#### Data supplied ####

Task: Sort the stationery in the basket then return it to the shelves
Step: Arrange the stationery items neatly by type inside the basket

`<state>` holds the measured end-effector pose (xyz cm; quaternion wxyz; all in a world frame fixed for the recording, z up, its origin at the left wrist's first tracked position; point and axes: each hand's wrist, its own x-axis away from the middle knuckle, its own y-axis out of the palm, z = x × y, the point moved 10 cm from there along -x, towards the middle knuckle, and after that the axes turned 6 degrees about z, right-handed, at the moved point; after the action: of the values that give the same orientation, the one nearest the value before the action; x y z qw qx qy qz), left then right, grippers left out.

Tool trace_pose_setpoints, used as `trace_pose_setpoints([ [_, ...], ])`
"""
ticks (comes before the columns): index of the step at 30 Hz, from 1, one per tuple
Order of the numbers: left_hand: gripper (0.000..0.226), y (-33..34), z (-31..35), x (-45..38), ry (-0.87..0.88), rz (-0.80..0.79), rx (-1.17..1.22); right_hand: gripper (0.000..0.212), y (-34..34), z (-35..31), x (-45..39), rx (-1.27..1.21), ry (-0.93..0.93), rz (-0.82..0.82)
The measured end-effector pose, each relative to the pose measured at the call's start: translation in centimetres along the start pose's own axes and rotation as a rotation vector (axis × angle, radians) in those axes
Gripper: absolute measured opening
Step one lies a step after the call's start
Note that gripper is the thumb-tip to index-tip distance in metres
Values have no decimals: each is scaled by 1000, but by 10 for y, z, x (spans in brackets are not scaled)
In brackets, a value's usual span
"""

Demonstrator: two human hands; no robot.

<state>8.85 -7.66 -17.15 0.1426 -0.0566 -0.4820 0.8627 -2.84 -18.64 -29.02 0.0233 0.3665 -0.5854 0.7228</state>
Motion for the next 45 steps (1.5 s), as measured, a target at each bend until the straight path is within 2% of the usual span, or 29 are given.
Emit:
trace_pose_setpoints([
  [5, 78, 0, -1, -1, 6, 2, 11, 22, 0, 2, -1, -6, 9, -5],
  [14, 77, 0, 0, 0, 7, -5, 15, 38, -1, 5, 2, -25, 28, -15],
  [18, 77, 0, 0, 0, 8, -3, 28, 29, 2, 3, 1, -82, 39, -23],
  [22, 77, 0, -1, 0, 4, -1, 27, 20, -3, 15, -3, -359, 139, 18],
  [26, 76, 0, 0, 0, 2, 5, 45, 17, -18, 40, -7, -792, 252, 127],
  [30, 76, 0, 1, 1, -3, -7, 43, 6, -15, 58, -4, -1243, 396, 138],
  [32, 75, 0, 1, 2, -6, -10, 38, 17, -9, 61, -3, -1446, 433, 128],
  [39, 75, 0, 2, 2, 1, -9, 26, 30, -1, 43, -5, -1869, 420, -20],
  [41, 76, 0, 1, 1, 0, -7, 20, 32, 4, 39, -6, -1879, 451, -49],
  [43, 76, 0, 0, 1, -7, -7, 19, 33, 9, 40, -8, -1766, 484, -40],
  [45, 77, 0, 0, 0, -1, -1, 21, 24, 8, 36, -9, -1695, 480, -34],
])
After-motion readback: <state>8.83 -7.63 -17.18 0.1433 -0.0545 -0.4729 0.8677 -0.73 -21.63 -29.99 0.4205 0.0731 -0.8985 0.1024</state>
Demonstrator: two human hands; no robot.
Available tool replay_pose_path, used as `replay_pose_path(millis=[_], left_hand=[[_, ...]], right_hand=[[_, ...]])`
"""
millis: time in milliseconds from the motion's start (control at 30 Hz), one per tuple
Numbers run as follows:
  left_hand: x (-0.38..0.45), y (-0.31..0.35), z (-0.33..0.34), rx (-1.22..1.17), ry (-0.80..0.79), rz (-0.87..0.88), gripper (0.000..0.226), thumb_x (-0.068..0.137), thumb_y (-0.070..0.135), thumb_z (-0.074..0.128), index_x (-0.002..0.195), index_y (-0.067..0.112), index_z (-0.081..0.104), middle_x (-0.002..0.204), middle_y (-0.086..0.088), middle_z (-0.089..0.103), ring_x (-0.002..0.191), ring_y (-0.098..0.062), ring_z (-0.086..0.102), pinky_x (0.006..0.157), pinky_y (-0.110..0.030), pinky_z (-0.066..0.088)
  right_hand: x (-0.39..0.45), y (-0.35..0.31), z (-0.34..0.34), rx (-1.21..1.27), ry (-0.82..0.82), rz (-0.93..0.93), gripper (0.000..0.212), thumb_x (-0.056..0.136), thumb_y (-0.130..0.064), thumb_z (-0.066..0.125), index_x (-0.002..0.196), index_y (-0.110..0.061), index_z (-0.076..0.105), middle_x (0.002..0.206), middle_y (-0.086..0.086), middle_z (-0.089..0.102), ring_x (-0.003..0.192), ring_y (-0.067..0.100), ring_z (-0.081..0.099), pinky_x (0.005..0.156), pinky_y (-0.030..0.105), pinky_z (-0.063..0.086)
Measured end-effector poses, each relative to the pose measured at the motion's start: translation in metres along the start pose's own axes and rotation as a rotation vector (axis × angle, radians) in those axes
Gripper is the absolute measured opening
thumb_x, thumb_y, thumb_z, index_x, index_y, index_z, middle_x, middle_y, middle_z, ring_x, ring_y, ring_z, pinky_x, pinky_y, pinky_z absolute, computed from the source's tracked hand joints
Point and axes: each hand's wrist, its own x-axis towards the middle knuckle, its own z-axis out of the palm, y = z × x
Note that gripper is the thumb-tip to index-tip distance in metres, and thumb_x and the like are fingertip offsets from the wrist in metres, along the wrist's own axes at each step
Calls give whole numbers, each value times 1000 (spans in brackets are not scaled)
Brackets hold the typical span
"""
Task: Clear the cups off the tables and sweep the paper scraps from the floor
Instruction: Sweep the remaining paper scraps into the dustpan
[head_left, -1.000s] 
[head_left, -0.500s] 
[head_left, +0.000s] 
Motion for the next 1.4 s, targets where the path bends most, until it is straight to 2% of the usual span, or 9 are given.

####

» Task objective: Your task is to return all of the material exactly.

» Reply:
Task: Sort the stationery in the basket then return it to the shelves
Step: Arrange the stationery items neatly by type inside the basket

`<state>` holds the measured end-effector pose (xyz cm; quaternion wxyz; all in a world frame fixed for the recording, z up, its origin at the left wrist's first tracked position; point and axes: each hand's wrist, its own x-axis away from the middle knuckle, its own y-axis out of the palm, z = x × y, the point moved 10 cm from there along -x, towards the middle knuckle, and after that the axes turned 6 degrees about z, right-handed, at the moved point; after the action: of the values that give the same orientation, the one nearest the value before the action; x y z qw qx qy qz), left then right, grippers left out.

Tool trace_pose_setpoints, used as `trace_pose_setpoints([ [_, ...], ])`
"""
ticks (comes before the columns): index of the step at 30 Hz, from 1, one per tuple
Order of the numbers: left_hand: gripper (0.000..0.226), y (-33..34), z (-31..35), x (-45..38), ry (-0.87..0.88), rz (-0.80..0.79), rx (-1.17..1.22); right_hand: gripper (0.000..0.212), y (-34..34), z (-35..31), x (-45..39), rx (-1.27..1.21), ry (-0.93..0.93), rz (-0.82..0.82)
The measured end-effector pose, each relative to the pose measured at the call's start: translation in centimetres along the start pose's own axes and rotation as a rotation vector (axis × angle, radians) in those axes
Gripper: absolute measured opening
Step one lies a step after the call's start
Note that gripper is the thumb-tip to index-tip distance in metres
Values have no decimals: each is scaled by 1000, but by 10 for y, z, x (spans in brackets are not scaled)
In brackets, a value's usual span
"""

Demonstrator: two human hands; no robot.

<state>8.85 -7.66 -17.15 0.1426 -0.0566 -0.4820 0.8627 -2.84 -18.64 -29.02 0.0233 0.3665 -0.5854 0.7228</state>
Motion for the next 45 steps (1.5 s), as measured, a target at each bend until the straight path is within 2% of the usual span, or 29 are given.
Emit:
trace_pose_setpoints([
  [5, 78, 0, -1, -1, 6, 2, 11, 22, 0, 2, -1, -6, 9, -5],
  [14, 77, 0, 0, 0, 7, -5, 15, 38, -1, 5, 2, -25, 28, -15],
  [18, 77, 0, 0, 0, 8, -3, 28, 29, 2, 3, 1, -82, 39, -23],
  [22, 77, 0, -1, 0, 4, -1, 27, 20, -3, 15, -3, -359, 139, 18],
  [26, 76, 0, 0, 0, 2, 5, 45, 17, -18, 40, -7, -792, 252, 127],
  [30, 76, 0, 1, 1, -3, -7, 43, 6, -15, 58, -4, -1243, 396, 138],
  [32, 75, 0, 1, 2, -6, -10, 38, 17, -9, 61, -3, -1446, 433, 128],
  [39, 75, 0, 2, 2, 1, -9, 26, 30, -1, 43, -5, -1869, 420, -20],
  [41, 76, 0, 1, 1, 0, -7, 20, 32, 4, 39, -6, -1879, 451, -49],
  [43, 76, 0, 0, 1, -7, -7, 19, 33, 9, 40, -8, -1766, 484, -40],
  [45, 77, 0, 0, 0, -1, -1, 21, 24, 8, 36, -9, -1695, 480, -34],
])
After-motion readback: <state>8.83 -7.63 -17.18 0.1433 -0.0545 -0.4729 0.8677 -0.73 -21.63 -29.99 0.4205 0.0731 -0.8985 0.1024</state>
Demonstrator: two human hands; no robot.
Available tool replay_pose_path, used as `replay_pose_path(millis=[_], left_hand=[[_, ...]], right_hand=[[_, ...]])`
"""
millis: time in milliseconds from the motion's start (control at 30 Hz), one per tuple
Numbers run as follows:
  left_hand: x (-0.38..0.45), y (-0.31..0.35), z (-0.33..0.34), rx (-1.22..1.17), ry (-0.80..0.79), rz (-0.87..0.88), gripper (0.000..0.226), thumb_x (-0.068..0.137), thumb_y (-0.070..0.135), thumb_z (-0.074..0.128), index_x (-0.002..0.195), index_y (-0.067..0.112), index_z (-0.081..0.104), middle_x (-0.002..0.204), middle_y (-0.086..0.088), middle_z (-0.089..0.103), ring_x (-0.002..0.191), ring_y (-0.098..0.062), ring_z (-0.086..0.102), pinky_x (0.006..0.157), pinky_y (-0.110..0.030), pinky_z (-0.066..0.088)
  right_hand: x (-0.39..0.45), y (-0.35..0.31), z (-0.34..0.34), rx (-1.21..1.27), ry (-0.82..0.82), rz (-0.93..0.93), gripper (0.000..0.212), thumb_x (-0.056..0.136), thumb_y (-0.130..0.064), thumb_z (-0.066..0.125), index_x (-0.002..0.196), index_y (-0.110..0.061), index_z (-0.076..0.105), middle_x (0.002..0.206), middle_y (-0.086..0.086), middle_z (-0.089..0.102), ring_x (-0.003..0.192), ring_y (-0.067..0.100), ring_z (-0.081..0.099), pinky_x (0.005..0.156), pinky_y (-0.030..0.105), pinky_z (-0.063..0.086)
Measured end-effector poses, each relative to the pose measured at the motion's start: translation in metres along the start pose's own axes and rotation as a rotation vector (axis × angle, radians) in those axes
Gripper is the absolute measured opening
thumb_x, thumb_y, thumb_z, index_x, index_y, index_z, middle_x, middle_y, middle_z, ring_x, ring_y, ring_z, pinky_x, pinky_y, pinky_z absolute, computed from the source's tracked hand joints
Point and axes: each hand's wrist, its own x-axis towards the middle knuckle, its own z-axis out of the palm, y = z × x
Note that gripper is the thumb-tip to index-tip distance in metres, and thumb_x and the like are fingertip offsets from the wrist in metres, along the wrist's own axes at each step
Calls give whole numbers, each value times 1000 (spans in brackets are not scaled)
Brackets hold the typical span
"""
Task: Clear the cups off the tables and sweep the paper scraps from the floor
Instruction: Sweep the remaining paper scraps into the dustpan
[head_left, -1.000s] 
[head_left, -0.500s] 
[head_left, +0.000s] 
Motion for the next 1.4 s, targets where the path bends most, until it is straight to 2% of the usual span, or 9 are given.

Here the output is complete.